Bought some new shelves so I had to pull everything out of my fishroom to install them and get everything switched over.   Somewhere in the process I lost my TDS meter.  I'm wildly irresponsible.

 

It was a pretty cheap meter in the first place and probably not awesome, so I figure I'll just get a new and better one.

Any recommendations? Any brands to avoid?

Posted

This is the one I have. Testing my tap water in a cup, my tap is 42ppm, or 107PPM or 152PPM or 90PPM. I'm not sure how good my TDS meter is, a swing of 300% (or 100PPM) is a little questionable to me.

If this is bad then I to am looking for TDS pen recommendations.

Posted

This is the one I have. Testing my tap water in a cup, my tap is 42ppm, or 107PPM or 152PPM or 90PPM. I'm not sure how good my TDS meter is, a swing of 300% (or 100PPM) is a little questionable to me.

If this is bad then I to am looking for TDS pen recommendations.

 

I have used two of them, one I broke, but I haven't seen those reading fluctuations. I saw some reviews on amazon and people are saying it's not temperature compensated, so maybe that's why you're seeing those different numbers? 

Posted

I second PlantDude on the TDS-EZ meter by HM Digital. I have had mine since I started and it still works well, matches my TDS meter on my RODI unit.

Posted

I have used two of them, one I broke, but I haven't seen those reading fluctuations. I saw some reviews on amazon and people are saying it's not temperature compensated, so maybe that's why you're seeing those different numbers? 
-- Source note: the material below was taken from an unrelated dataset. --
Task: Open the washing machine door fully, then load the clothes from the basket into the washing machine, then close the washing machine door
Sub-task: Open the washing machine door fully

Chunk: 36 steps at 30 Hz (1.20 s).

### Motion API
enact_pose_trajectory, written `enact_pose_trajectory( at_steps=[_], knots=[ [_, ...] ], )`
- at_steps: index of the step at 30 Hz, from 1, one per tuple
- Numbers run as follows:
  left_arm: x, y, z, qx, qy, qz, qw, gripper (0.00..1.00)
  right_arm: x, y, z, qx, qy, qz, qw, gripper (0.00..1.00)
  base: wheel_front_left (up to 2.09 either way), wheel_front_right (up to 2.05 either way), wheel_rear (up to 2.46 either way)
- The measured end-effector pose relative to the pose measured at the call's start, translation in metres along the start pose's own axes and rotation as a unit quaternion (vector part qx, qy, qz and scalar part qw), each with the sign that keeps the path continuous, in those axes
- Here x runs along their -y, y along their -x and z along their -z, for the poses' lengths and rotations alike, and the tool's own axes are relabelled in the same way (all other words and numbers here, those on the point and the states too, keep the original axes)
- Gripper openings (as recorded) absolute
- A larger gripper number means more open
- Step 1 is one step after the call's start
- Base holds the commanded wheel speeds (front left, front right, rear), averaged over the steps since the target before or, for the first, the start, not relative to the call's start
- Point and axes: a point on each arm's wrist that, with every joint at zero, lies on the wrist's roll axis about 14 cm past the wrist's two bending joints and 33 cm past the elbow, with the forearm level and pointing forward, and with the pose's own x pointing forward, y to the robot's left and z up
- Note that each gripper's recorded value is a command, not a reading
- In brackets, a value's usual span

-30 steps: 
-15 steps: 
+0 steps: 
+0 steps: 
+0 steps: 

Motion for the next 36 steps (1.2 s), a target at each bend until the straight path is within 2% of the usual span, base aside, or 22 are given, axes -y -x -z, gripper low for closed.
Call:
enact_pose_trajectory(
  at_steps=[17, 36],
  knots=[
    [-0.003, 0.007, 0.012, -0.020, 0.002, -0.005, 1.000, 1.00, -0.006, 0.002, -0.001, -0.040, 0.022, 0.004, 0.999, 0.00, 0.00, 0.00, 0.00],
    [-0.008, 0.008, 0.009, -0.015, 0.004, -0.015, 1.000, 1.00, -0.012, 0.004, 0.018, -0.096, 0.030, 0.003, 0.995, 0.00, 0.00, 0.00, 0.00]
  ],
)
The RO water said 6PPM today and 5PPM when I first tried the meter, so maybe I was doing something wrong trying it several times in the same cup of water.

Posted

The RO water said 6PPM today and 5PPM when I first tried the meter, so maybe I was doing something wrong trying it several times in the same cup of water.

Have you ever calibrated the TDS meter?

Posted

It said it was factory calibrated so I have not.

You need to re-calibrate. Things move, change during shipping. The cheaper pens need to be re-calibrated once in a while. Its easy, you get some 342ppm solution and if its off there is a set screw in the back.  If your pen is still inconsistent then its the pen. When it comes to devices that measure water you get what you pay for. I learned that yours ago the hard way.

Posted

I was just in Amazon and there is also a 1000ppm calibration fluid. Is one more accurate than the other? Or does it all depend of the range of the pen or something?

Posted

I believe that like pH, it is better to calibrate closer to your actual observed test ranges, so 342ppm would be a better choice for freshwater aquaria and shrimping.